Stockard’s main concern was that his students receive a professional theater experience.
“Being a historically black university and the history of America being what it is, unfortunately, when I got here I saw that many people undervalued the contributions of the university, particularly the theater department,” Stockard says. “A lot of the opinion was that we had no value or nothing to bring to the table. But I was blessed to have full support (from NSU) to at least give me some grounding from day one when I got there. Good experiences in theater create vibrations in the community that negative ideas could never stop. The students’ work speaks for itself and not just in the community.”
Since Stockard’s arrival, NSU’s theater department has garnered national awards, including two top honors – one for best production, another for best actor – in last year’s Kennedy Center American College Theatre Festival. Such recognition wasn’t lost on Mullins, who sees the inclusion of NSU theater students as a way to vitalize VSC productions and draw new crowds to the Wells.
“With ‘The Wiz’ what was super-exciting was that there were so many people onstage, and the students brought so much raw talent and there was so much energy in the room,” Mullin says. “That also helped fill the house. The lobby was buzzing. I don’t really care what you have onstage.
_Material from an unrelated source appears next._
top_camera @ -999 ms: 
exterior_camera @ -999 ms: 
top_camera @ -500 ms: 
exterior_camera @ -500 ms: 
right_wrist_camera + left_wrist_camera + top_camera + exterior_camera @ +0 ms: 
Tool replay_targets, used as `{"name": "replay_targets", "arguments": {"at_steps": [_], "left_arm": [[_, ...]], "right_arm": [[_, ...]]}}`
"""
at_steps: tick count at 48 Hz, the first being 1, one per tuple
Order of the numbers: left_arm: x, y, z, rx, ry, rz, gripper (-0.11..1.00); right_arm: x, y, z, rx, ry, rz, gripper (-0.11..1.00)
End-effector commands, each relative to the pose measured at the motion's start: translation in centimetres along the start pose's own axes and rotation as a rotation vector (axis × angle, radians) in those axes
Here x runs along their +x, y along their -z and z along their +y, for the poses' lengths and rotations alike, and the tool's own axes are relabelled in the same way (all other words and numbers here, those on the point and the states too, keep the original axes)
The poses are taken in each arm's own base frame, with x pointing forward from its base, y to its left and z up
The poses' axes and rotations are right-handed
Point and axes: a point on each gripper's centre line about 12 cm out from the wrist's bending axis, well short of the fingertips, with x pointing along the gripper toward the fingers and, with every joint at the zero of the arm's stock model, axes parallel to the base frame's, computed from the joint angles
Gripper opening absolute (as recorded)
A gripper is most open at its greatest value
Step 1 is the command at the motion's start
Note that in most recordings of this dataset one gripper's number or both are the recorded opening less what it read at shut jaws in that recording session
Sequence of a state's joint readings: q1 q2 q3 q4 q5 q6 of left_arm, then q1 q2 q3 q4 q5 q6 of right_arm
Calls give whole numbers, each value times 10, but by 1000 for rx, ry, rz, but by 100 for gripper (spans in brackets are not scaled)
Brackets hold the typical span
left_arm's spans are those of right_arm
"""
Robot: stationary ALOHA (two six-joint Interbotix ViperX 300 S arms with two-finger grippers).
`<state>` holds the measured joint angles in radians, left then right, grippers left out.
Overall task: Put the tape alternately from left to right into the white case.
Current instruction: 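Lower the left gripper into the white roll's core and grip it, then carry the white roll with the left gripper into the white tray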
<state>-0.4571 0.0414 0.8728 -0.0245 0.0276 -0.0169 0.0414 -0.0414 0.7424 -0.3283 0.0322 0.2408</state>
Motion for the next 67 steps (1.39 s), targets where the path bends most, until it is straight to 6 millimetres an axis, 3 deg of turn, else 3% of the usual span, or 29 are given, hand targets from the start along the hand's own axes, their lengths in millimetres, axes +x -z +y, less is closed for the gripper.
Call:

When you got that environment, people go and tell their friends, ‘Hey, there’s this thing that’s happening and you need to go be a part of it.’ It goes back to people in a room having an impact on each other.”
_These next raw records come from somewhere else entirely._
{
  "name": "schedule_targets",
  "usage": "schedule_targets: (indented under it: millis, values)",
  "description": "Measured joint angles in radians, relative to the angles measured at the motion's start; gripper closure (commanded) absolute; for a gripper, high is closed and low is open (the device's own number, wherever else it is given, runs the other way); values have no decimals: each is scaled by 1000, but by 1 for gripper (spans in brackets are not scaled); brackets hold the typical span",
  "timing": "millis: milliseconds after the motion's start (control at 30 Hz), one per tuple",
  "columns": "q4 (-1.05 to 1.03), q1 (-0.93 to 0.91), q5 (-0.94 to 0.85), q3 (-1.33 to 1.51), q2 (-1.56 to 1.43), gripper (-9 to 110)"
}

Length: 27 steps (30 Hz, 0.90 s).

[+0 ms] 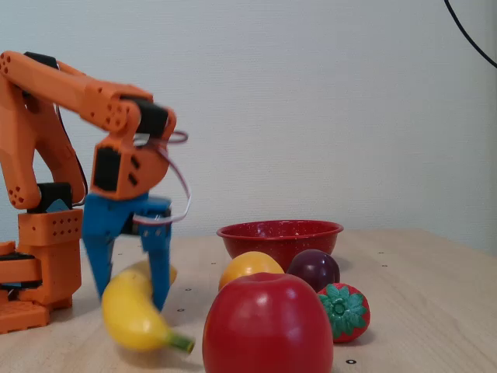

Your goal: Put the banana in the red bowl.

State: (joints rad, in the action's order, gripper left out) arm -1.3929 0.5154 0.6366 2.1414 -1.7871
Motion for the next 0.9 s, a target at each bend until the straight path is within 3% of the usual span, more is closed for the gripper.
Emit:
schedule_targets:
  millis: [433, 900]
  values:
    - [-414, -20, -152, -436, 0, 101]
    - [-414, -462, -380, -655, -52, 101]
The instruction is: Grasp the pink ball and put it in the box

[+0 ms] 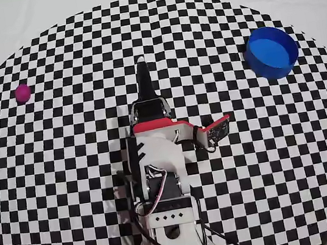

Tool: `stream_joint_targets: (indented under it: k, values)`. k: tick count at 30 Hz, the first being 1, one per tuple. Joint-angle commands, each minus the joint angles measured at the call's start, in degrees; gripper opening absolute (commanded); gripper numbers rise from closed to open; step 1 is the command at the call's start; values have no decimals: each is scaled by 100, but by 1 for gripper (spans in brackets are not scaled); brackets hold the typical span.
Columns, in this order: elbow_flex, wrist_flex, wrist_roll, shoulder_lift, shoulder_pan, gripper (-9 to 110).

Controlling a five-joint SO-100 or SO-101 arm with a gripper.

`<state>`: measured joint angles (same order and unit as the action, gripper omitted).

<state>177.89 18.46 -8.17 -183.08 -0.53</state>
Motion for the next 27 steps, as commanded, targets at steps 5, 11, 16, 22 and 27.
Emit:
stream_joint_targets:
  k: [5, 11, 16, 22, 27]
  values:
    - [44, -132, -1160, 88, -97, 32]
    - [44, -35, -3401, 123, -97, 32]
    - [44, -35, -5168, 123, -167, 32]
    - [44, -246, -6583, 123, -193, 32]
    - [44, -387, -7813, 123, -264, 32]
Meredith Johnson, one of Stockard’s theater students who graduated this year, appeared in “The Wiz.” The collaboration between the institutions, she says, gave her invaluable professional experience.
“It provided an opportunity to put my training to use in a professional setting,” says Johnson, who played the role of Addaperle.
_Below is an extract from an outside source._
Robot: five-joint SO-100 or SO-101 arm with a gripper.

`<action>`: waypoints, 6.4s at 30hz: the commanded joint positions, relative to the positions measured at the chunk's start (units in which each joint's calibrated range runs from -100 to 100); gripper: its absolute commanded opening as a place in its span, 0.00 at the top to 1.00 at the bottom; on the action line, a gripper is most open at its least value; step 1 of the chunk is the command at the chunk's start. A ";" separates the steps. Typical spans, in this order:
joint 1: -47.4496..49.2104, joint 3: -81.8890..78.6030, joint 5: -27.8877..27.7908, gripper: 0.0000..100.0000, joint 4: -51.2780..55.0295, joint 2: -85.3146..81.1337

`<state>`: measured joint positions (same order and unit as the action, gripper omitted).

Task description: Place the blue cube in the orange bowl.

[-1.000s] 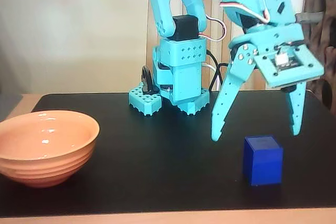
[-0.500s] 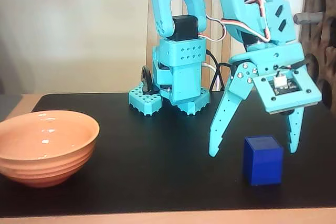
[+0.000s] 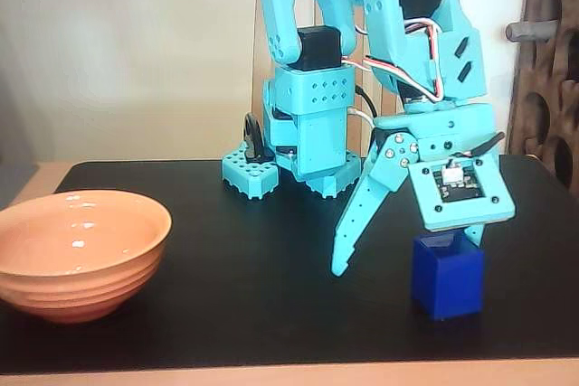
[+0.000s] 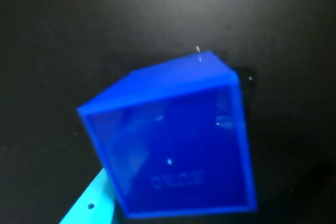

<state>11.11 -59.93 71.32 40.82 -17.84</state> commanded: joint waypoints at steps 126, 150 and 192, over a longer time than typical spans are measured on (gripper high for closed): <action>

Johnson plans to participate in the emerging-artist program with Zeiders American Dream Theater, travel in a few productions and then continue her theater studies in graduate school next year.
While the casting of local talent has charged the productions at VSC with new energy, the collaboration also allowed Stockard to give students an experience a theater professor could never replicate in a classroom.
“The Virginia Stage Company is the top of the totem pole in professional theater in Virginia, and I didn’t want them to have experiences anywhere else,” Stockard says. “Not to say other opportunities don’t hold value, but when you can get them in an environment with professional actors and directors from New York City, that’s something you can’t simulate in a classroom. We’re pushing the students as hard as they can go, creating productions that are rock-solid.”
Next season’s collaborations between the Norfolk State University’s theater department and the Virginia Stage Company will explore tales culled from black history. They include “The Parchman Hour,” a commemoration of the 50th anniversary of the Freedom Riders, and “Crowns,” a musical whose story uses elaborate Sunday hats worn by church mothers as a metaphor for black oral tradition.
“Theater companies that are built on the model of the Virginia Stage Company have had to be all things to all people,” Mullins says, “which is why we do ‘A Christmas Carol’ every year, which sells tickets so that we can do other things. But the world’s changing. These institutions are slowly becoming organisms. They’re slowly reacting to what’s happening around them. So how do we leverage the big things that are required by our structure to start building those authentic interactions in order to make the organism in the community helpful? It takes years.”
Stockard adjusts his NSU cap and adds, “But it is changing.”